As throwing money clearly is not the solution, what is, you might ask? The answer to that is twofold. On the one hand law firms need to reduce the workload, on the other hand firms need to focus on training and personal development. In order to understand, let’s break this down.
Reducing the workload:
A strategic shift by accepting only mandates that contribute to the market reputation of the firm. Except for the largest legal markets, ‘National Champions’ cannot live of strategic work alone. The markets in which they operate are simply too small to sustain the 3-5 top law firms only doing strategic high value work. In order to survive these firms typically have to take on about 50% non-strategic/commodity mandates. In times of work-overload like we are seeing today, it makes sense to reduce this number. Partners should actively reduce the volume of non-strategic work.

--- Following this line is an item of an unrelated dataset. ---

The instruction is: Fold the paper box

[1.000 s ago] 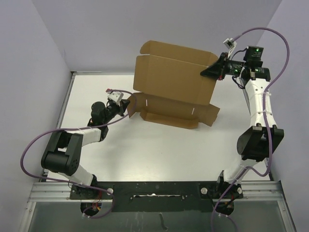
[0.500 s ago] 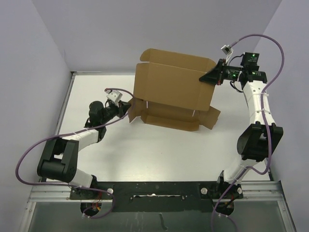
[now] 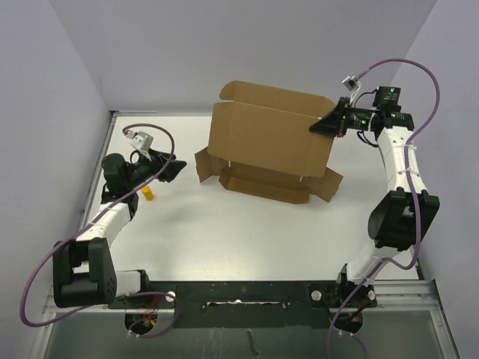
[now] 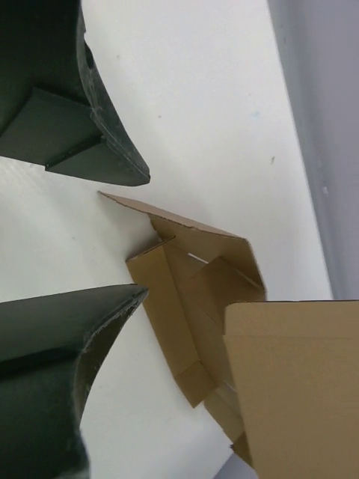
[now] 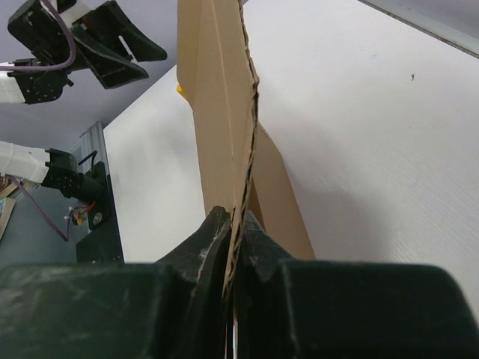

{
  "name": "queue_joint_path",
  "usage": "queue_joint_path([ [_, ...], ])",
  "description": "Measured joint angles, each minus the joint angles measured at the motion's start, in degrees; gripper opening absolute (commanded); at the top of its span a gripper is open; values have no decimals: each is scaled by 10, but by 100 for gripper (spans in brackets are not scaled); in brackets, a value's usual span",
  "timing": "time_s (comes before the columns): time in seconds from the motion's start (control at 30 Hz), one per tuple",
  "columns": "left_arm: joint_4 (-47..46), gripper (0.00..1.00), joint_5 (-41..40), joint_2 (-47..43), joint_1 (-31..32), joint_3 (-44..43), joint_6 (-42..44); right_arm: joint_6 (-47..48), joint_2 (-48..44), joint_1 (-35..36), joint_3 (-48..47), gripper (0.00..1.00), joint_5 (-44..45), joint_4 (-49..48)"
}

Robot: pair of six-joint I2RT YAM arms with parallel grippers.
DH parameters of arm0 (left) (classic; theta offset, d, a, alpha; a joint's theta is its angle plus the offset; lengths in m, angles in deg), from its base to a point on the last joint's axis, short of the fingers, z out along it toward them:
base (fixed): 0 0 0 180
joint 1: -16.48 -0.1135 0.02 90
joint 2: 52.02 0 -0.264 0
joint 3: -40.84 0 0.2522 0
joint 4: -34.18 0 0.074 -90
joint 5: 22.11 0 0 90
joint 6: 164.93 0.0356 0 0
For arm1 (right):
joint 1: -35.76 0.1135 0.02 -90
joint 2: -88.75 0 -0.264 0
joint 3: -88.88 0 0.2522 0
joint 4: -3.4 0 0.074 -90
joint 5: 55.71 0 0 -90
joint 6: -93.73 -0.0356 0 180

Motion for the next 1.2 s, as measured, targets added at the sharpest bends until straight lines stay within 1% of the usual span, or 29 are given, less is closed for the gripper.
queue_joint_path([
  [0.1, -5, 33, 17, -32, -38, 0, -12, 7, 0, 0, 1, 0, -3, 6],
  [0.17, -11, 27, 24, -33, -64, -6, -11, 11, 0, 0, 1, 0, -4, 10],
  [0.2, -10, 18, 26, -23, -74, -17, -6, 12, 0, 0, 1, 0, -4, 13],
  [0.23, -9, 12, 27, -7, -77, -32, 3, 13, 0, 0, 1, 0, -4, 16],
  [0.3, 0, 10, 28, 28, -68, -63, 26, 15, 0, 0, 0, 0, -5, 21],
  [0.53, 33, 10, 18, 149, 7, -147, 112, 15, -3, 0, -2, 0, -10, 25],
  [0.73, 4, 12, 20, 256, 50, -171, 132, 15, -10, 0, -5, 0, -10, 26],
  [0.8, -22, 14, 27, 285, 56, -169, 127, 15, -10, 0, -8, 0, -10, 27],
  [0.87, -61, 19, 33, 301, 63, -158, 120, 15, -10, 0, -12, 0, -10, 29],
  [0.97, -133, 28, 40, 302, 78, -129, 115, 15, -10, 0, -15, 0, -10, 29],
  [1.1, -224, 34, 46, 309, 100, -109, 103, 15, -10, -3, -15, 0, -10, 29],
  [1.2, -285, 40, 52, 322, 110, -100, 89, 15, -10, -4, -15, 0, -10, 29],
])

A more even distribution of workload. Analyzing data we have found that even when firms operate in overdrive mode like right now, the workload distribution between the associates varies wildly. While part of the associates make crazy billable hours, some others are still find themselves below target. In times of stress partners tend to rely more on the associates they trust most to deliver. Partners fear having to spend too much time instructing some others. Hence the workload imbalance.

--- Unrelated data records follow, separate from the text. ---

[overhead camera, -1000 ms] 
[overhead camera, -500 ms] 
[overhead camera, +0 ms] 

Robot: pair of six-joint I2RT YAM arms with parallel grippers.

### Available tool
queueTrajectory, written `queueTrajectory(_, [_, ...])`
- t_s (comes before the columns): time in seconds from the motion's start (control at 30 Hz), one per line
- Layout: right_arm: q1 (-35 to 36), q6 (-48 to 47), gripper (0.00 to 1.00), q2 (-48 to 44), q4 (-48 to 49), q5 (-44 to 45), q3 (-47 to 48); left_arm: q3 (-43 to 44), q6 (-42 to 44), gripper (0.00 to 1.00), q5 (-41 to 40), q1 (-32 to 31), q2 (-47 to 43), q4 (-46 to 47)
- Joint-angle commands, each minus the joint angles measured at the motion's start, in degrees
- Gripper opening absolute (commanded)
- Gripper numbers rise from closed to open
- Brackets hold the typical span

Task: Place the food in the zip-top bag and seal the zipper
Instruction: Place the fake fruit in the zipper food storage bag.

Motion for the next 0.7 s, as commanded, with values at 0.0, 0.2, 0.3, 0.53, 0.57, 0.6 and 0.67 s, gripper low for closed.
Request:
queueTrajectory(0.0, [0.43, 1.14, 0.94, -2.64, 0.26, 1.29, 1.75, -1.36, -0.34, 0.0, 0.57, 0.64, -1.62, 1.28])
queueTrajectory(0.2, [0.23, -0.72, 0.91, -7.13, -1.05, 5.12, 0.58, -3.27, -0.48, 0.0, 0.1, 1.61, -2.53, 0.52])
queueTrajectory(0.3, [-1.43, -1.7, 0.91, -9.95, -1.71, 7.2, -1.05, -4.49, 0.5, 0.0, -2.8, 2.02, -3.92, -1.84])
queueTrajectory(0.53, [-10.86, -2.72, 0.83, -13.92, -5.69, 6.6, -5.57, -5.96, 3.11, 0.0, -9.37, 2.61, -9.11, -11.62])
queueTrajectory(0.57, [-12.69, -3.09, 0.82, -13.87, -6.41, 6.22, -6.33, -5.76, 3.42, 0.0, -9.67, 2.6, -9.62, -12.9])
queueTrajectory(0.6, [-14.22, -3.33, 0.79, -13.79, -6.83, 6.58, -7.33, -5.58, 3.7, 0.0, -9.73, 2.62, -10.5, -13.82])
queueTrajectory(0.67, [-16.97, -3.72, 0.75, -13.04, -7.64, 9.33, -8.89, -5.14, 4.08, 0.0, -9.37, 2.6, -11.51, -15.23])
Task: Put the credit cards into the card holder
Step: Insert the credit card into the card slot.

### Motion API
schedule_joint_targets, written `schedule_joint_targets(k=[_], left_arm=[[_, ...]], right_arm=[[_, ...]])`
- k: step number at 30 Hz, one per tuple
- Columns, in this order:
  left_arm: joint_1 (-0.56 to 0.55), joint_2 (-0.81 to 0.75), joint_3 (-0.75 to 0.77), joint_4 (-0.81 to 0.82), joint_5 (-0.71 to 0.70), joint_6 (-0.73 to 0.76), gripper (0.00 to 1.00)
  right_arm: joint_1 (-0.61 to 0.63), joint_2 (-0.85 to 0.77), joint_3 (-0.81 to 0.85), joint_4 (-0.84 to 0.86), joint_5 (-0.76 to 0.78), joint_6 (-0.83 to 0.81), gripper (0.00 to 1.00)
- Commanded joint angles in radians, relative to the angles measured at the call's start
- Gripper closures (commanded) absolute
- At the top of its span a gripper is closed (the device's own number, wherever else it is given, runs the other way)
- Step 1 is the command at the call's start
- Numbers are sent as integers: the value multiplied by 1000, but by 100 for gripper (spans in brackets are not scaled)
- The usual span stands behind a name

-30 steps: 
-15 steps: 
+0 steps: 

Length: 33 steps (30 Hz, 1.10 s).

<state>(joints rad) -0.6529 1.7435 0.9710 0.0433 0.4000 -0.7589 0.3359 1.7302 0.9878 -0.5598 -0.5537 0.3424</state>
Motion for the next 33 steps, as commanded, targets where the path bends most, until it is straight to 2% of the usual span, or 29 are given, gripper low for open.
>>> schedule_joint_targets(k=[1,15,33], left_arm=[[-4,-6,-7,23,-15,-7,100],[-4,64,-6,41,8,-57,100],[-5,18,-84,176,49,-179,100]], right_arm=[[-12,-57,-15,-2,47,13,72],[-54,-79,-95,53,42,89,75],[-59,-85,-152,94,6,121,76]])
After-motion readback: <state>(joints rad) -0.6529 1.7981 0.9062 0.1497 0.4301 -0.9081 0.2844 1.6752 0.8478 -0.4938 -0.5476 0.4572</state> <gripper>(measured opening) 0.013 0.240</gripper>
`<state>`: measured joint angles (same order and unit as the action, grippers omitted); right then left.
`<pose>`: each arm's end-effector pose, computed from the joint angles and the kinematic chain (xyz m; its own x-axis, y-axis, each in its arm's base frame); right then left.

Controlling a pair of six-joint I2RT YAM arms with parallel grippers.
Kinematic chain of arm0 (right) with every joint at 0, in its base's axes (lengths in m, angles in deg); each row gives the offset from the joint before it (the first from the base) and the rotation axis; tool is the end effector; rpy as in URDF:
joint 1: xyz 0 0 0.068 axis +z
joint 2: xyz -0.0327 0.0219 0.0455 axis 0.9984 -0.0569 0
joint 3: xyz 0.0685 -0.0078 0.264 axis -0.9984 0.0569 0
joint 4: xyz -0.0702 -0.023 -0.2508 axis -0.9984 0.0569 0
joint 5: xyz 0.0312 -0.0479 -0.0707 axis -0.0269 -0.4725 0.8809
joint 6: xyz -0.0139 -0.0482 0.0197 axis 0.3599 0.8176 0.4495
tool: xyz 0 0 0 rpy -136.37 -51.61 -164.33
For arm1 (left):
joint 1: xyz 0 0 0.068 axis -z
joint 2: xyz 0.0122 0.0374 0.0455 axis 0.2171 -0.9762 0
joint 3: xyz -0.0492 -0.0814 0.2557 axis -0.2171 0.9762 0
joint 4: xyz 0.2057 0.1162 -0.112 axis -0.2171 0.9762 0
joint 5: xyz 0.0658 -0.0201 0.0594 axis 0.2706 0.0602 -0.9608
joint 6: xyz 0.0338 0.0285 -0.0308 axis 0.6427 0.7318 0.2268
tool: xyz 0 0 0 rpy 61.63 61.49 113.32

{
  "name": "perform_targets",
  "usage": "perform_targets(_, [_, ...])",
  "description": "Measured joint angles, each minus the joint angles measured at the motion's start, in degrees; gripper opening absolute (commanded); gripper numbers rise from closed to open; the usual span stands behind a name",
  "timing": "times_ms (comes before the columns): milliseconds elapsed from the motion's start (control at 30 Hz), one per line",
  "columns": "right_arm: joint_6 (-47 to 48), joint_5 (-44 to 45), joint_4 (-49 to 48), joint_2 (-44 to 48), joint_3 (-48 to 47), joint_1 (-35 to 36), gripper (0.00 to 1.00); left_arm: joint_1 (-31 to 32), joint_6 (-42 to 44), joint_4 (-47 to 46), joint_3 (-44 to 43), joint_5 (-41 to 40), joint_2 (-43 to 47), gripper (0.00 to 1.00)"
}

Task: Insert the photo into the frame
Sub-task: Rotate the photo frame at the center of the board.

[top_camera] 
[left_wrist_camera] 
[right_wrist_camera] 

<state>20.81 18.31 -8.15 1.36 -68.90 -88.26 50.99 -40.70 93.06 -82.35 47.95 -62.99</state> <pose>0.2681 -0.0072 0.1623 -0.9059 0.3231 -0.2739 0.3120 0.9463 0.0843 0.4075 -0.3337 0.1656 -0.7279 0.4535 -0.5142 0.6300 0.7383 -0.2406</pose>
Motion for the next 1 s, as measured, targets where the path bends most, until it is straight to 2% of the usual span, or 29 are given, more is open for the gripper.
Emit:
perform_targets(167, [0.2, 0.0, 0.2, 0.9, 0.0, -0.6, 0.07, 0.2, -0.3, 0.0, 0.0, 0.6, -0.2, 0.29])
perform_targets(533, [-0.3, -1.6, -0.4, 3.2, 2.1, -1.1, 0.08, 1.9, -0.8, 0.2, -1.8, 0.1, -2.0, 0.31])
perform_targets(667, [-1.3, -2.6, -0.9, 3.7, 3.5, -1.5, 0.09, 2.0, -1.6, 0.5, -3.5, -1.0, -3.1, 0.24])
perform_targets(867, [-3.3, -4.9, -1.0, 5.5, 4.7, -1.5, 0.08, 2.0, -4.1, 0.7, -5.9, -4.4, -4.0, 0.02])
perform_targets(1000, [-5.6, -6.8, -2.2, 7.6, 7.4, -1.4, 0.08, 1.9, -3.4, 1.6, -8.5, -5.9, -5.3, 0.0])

The use of technology to augment lawyers. For the last decade or so law firms have been tumbling over each other to tout their Legal Tech. One firm even smarter and more innovative than the other. While this has been hollow words for PR purposes only, some real world adoption and implementation of new technology would have made perfect sense. As the Creation-Production Divide Concept© shows, the value of the lawyer to the client is not in Production (execution), but in Creation. Yet it is Production which is most time consuming. Law firms could easily free up a significant amount of time by augmenting their lawyers with technology that will make Production/Execution substantially faster and less time consuming. Out of fear that this will undermine the business model (reducing the number of billable hours spent on a mandate), law firms have resisted taking the necessary steps at the right time. This is now coming back to bite with a vengeance. At least 25% of all billable hours consists of ‘dummy work’ that could easily be done by a machine. Just imagine how this could have prevented the current workload crunch.
Training and personal development:
Reading the Thomson Reuters report between the lines, there is something else that clearly stands out: the need for personal development perspective. 84% of respondents say they want to be more involved in client relationships, 62% would like to see more time spent on mentoring.

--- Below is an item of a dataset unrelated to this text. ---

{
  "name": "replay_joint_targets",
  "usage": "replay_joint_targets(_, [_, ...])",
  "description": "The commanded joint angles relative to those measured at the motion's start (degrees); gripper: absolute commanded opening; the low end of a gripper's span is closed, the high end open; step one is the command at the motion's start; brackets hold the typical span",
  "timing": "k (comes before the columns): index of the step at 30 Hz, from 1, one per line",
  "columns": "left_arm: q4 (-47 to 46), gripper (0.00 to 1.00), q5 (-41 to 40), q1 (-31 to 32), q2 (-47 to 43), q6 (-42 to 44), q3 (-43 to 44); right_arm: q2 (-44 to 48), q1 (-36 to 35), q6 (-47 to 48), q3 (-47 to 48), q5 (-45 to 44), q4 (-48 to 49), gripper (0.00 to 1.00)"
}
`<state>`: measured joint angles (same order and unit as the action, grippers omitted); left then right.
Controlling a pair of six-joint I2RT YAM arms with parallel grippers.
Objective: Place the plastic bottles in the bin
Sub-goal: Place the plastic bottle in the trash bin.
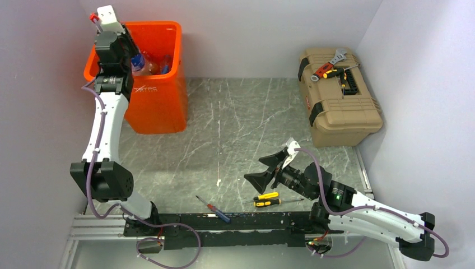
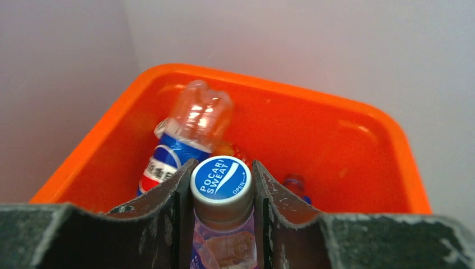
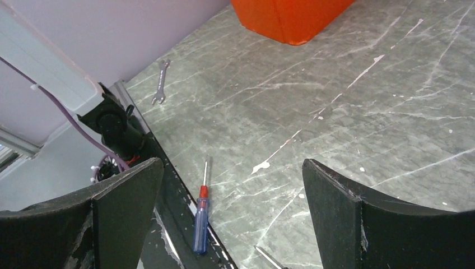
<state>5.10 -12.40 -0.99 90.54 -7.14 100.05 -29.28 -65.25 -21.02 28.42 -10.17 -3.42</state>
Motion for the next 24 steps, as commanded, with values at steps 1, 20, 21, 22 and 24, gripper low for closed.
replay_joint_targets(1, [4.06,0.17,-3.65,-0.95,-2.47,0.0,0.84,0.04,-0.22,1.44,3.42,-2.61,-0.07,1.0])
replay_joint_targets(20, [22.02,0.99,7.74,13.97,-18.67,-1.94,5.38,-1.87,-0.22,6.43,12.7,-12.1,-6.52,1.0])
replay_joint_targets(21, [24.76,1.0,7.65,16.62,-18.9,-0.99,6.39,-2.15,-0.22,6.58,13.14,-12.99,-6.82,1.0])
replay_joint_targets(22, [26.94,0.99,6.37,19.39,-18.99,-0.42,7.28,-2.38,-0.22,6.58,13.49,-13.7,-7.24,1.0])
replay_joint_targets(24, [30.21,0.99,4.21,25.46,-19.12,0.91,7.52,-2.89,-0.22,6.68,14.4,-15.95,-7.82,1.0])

This aligns with our own findings. Our data shows that young lawyers are looking for personal growth rather than for money and income safety. The younger generation wants to clearly understand how the time they spend at the firm will help them grow and develop skills that have value later on in their career. Younger lawyers don’t want to be just a cog in the billing machine in exchange for an absurd amount of money. They are looking for meaning and personal growth, in exchange for which they are surely prepared to put in the hours.
Law firms are well advised to recognize this need. Failing to do so might well leave the partners that today are 55 years of age and up, having to work alone without a team in the future.